[[ Record extracts open ]]

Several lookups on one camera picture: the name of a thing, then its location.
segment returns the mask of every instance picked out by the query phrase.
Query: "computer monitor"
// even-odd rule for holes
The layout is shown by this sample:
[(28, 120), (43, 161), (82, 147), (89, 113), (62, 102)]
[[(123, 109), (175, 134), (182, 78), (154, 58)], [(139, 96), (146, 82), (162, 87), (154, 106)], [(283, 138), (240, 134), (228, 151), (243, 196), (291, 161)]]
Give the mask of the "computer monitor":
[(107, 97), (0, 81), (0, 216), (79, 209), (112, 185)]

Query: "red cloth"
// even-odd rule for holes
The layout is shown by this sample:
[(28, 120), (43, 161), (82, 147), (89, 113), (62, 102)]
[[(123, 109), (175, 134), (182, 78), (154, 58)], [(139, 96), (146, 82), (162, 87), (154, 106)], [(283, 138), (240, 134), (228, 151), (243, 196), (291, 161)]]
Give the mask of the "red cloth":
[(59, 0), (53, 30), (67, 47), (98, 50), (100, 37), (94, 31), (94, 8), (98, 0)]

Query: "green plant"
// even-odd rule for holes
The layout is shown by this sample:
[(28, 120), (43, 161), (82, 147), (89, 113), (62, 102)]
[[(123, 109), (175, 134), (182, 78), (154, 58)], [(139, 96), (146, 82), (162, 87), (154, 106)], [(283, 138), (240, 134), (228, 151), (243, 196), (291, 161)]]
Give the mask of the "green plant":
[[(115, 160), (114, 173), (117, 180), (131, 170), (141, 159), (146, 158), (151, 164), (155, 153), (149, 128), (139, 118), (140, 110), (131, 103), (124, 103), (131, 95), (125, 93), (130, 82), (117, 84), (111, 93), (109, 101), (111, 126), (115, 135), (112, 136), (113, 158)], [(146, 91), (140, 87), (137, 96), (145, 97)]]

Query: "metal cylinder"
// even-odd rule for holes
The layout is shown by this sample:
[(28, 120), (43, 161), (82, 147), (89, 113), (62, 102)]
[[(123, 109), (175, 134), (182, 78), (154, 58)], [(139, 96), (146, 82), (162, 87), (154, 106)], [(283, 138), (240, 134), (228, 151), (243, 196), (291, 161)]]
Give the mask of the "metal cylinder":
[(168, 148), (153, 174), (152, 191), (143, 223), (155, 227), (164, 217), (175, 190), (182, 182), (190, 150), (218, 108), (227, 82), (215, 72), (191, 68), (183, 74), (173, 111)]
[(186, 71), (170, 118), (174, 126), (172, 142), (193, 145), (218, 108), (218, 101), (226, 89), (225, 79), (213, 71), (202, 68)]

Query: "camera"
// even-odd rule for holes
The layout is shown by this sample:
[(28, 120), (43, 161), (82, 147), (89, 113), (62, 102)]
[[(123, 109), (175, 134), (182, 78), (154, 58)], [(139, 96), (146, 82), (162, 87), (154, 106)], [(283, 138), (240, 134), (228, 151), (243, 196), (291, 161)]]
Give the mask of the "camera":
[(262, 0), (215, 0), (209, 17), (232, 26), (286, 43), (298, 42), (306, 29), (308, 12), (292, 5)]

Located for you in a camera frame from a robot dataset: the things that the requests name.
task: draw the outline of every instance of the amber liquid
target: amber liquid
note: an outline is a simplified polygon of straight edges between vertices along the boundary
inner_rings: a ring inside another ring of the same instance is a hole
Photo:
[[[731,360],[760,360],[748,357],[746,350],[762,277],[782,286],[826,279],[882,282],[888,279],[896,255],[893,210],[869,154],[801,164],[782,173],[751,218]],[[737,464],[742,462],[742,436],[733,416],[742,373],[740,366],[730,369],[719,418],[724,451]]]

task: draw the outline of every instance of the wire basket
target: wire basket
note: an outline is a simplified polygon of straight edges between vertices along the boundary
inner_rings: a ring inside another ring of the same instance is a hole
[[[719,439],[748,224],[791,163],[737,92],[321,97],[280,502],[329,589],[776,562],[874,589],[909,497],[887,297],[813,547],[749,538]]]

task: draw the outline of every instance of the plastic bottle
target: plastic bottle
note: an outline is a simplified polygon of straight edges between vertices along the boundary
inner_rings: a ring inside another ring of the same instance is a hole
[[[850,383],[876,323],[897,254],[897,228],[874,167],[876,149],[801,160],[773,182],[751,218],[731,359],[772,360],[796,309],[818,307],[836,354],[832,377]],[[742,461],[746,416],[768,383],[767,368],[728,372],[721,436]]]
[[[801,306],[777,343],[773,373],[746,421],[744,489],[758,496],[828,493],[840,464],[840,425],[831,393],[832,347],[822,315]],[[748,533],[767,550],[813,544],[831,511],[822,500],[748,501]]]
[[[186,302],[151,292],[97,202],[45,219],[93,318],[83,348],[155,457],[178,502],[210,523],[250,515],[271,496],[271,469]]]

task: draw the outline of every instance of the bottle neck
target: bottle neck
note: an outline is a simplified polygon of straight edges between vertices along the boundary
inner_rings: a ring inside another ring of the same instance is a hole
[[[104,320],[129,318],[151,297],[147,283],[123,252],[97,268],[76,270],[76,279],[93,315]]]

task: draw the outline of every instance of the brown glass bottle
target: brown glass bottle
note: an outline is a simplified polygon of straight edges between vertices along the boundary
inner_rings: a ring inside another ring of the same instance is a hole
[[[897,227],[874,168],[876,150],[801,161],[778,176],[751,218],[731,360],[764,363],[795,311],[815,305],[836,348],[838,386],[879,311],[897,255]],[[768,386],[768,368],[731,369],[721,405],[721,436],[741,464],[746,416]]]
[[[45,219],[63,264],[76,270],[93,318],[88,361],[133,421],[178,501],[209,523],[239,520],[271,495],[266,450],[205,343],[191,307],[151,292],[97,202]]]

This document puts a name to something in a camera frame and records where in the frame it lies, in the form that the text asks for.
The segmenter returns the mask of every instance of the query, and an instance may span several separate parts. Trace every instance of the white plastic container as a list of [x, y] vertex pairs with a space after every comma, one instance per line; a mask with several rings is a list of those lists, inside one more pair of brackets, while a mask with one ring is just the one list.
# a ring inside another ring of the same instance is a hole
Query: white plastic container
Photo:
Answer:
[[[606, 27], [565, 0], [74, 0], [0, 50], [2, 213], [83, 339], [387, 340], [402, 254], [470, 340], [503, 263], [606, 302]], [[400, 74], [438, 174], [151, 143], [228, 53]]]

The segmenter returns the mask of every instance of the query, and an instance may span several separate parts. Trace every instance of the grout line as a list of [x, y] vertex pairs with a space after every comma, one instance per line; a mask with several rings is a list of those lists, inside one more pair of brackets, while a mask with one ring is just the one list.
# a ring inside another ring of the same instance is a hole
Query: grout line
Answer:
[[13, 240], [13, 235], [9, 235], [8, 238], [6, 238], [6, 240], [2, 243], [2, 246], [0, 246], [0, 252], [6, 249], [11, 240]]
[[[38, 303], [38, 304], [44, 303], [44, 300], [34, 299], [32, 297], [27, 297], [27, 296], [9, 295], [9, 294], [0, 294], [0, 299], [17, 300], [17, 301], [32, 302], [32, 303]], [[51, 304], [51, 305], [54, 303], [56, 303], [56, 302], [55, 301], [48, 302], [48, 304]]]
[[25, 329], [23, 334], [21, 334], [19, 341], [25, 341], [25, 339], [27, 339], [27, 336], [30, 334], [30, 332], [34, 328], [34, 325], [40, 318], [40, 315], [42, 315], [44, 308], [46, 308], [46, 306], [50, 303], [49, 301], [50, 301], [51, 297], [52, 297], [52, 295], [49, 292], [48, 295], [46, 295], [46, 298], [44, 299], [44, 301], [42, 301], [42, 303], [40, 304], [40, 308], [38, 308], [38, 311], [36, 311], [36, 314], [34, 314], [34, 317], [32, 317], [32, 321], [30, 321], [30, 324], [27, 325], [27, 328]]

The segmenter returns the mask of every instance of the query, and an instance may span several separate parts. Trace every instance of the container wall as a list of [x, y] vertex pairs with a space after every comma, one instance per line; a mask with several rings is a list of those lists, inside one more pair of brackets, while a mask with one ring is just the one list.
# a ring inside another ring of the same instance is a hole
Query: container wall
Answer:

[[ Record extracts closed ]]

## Exercise
Please return every line of the material above that includes "comma".

## Answer for this exercise
The segmenter returns the mask of every instance of the query, and an instance may span several separate parts. Trace every instance of the white plastic container as a list of [x, y] vertex pairs with a space after every comma, one instance per line; a mask with several rings is a list of those lists, inside one more pair of brackets, while a mask with one ring is just the one list.
The segmenter returns the mask of every instance of the query, and an instance may span several separate parts. Trace every instance of the grout line as a list of [x, y] vertex pairs with a space after every comma, one instance per line; a mask with several rings is a list of those lists, inside one more pair of brackets, while a mask with one ring is just the one list.
The segmenter returns the mask of every instance of the query, and an instance may span several separate parts. Trace every instance of the container wall as a list of [x, y] vertex pairs with a space after every comma, one instance per line; a mask with several rings is a list of those lists, inside one more pair of brackets, while a mask with one ring is just the one list.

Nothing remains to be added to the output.